As sterling continues to fluctuate around the best levels to purchase euros since the end of spring of last year whilst also maintaining the multi-year highs against the US dollar.
This strength has been well documented and strongly linked to the optimism generated by the government’s ability to roll out its vaccination schedule at an impressive rate when compared with its European counterparts for example.
For this strength to continue though the markets might be holding out for Brexit pressures to continue to ease as the year goes on and for now at least, UK businesses clearly are not out of the woods. The Northern Irish border has dominated the political headlines of course and have culminated in a meeting between NI leaders, cabinet office minister Gove, and European Commission Vice-President Maros Šefčovič as they look to resolve the issue.
Indeed, as per the UK’s departure from the EU, Northern Ireland was able to retain a partial position within the single market so as to avoid being forced to set a hard border in the Irish sea. Supply chains have been continually disrupted since the start of the new year however with certain goods being forced through mandatory customs checks. The delays on both sides of the border have been consequential, forcing MP’s from Northern Ireland to call for added support from PM Boris Johnson, who’s Brexit deal has left their constituents feeling like foreigners in their own country.
The fact talks yesterday were described as constructive from all parties suggests a resolution is in the making, with some political correspondence expecting the UK and the EU to invoke article 16 of the exit agreement, essentially allowing for more flexibility on customs checks in situations where standard practice could lead to social or economic struggle. This could prove to be yet another decisive step for sterling’s value and so progress on a new deal here is worth monitoring if you are in the process of buying foreign currency.
The shrinking probability of negative interest rates in the UK should not be overlooked as another contributing factor however and this afternoon’s monetary policy meeting from the Bank of England holds the potential to set the pound onto new levels moving forward too.
There were plenty of concerns within the market, particularly during the latter stages of 2020 that negative interest rates would be seen in the UK sooner rather than later.
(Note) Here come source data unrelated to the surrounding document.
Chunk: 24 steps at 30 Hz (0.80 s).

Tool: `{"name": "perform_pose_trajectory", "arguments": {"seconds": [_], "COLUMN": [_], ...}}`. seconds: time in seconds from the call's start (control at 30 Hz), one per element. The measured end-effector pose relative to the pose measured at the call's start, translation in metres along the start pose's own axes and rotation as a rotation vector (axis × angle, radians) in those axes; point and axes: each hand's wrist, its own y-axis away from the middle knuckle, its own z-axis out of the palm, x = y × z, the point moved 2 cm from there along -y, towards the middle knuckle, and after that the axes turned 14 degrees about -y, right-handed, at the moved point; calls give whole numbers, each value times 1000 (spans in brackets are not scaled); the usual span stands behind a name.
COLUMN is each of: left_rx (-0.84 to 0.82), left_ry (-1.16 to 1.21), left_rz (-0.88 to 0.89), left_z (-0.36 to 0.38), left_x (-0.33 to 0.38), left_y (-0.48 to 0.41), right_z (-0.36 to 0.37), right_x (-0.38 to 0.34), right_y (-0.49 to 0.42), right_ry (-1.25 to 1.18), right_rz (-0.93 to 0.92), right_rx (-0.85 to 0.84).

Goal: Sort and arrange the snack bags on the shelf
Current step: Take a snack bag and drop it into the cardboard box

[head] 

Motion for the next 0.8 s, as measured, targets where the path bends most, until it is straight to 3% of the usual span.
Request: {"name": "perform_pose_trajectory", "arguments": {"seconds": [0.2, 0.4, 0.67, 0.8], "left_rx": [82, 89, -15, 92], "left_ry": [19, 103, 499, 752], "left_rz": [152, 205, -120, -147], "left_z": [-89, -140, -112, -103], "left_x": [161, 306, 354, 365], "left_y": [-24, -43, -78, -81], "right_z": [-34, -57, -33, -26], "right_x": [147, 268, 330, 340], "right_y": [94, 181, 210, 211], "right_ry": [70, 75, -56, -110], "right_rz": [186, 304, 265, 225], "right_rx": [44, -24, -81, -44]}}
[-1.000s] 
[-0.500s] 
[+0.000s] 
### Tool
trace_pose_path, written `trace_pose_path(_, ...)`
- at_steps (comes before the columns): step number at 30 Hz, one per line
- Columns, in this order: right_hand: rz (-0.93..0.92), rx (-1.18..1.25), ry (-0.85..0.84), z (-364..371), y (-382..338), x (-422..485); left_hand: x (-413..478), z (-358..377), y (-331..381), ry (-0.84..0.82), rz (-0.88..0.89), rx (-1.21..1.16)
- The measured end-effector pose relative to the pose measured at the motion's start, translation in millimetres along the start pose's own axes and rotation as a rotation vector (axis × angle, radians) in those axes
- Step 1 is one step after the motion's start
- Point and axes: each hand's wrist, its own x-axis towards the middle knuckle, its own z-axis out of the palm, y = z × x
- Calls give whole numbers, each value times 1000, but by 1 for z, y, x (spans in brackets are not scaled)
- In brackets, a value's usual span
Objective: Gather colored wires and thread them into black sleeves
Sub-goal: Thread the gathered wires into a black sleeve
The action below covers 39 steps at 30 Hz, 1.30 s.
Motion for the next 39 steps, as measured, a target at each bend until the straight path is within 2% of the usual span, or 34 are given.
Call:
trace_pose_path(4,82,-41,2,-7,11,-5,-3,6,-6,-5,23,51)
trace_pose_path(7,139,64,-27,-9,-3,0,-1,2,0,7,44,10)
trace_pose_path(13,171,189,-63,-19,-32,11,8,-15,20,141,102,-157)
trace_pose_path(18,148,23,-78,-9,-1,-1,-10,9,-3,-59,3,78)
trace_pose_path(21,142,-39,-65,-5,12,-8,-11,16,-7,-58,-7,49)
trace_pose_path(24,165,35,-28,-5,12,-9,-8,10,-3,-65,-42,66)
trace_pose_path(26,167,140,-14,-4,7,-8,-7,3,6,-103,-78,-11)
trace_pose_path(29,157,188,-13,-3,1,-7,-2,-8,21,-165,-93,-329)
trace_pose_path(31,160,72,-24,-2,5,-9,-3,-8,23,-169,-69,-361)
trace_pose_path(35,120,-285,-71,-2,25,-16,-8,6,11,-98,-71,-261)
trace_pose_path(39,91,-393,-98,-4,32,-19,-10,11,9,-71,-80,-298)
Indeed, throughout last year, the BoE understandably cautious tones did very little to relax investors, particularly as business confidence and consumer spending plummeted upon every phase of regional restrictions and national lockdowns. Since however the BoE have gradually changed their tune in line with expectations that the vaccination roll out will help prompt the economy back on it’s feet. As a result, no change to interest rates is expected this afternoon. However, this morning’s consumer spending figures might have thrown a curveball into the mix. New car sales dropped by an eye watering 40% last month as a result of the current national lockdown, highlighting the clear lack of consumer spending. It will be interesting to see if this changes the BoE’s tone this afternoon.
It is fair to say the single currency may have started 2021 on the back foot with a fall from grace against the majority of its currency counterparts all stemming from inconsistencies in management of the spread of the virus from one member bloc to another.
Business confidence contracted towards the end of last year as the prospect of further restrictions sapped consumer activity and in turn weakened the jobs market. Compounding this was the latest IHS Markit PMI reading for January which showed another contraction at 47.8%.
With further conversations ongoing in France, Germany and Italy over added restrictions in the month ahead, might we begin to see the markets make another move against the single currency in the near future?
On the flipside, there have been plenty of shows of unity within the Eurozone, something that will be desperately needed for the bloc to break out of this crisis successfully.
The German military for example provided 26 doctors along with 50 ventilators and 150 beds to Lisbon at a moment’s notice, leading the way with other European nations to help Portugal through the ongoing health crisis. Indeed, the situation in Portugal has escalated since the start of the year, with half the country’s COVID-19 related deaths being reported in the past month.
The US dollar might have found some much needed support from the jobs market with private payrolls jumping by over 174,000 jobs last month after heavy losses seen towards the end of last year in the aftermath of election chaos. This jump seems to have mostly been prompted by an easing of restrictions across major states despite another acceleration in cases. Furthermore, the recently pledged $900 billion relief package might have fuelled added business confidence and so a new positive trend could start to form for the dollar as we move into spring. This could be spurred on by the impressive $1.9bn budget president Biden is looking to push through in the coming days.
Updates from the US jobs market have historically impacted the dollar’s value on the international stage, with the economy only managing to restore 12.5 million of the 22.2 million jobs lost since the start of the pandemic. A recent report from the Federal Reserve further highlighted the challenges that lay ahead, with 78% of businesses attributing a loss of revenue last year with over 45% being forced to make cuts to their wage bill.
As a result, tomorrow’s potentially pivotal non-farm payroll release could draw added weight with the markets. Should last month’s positivity filter through in this release might we see GBPUSD rates fall away from the record highs we are currently seeing?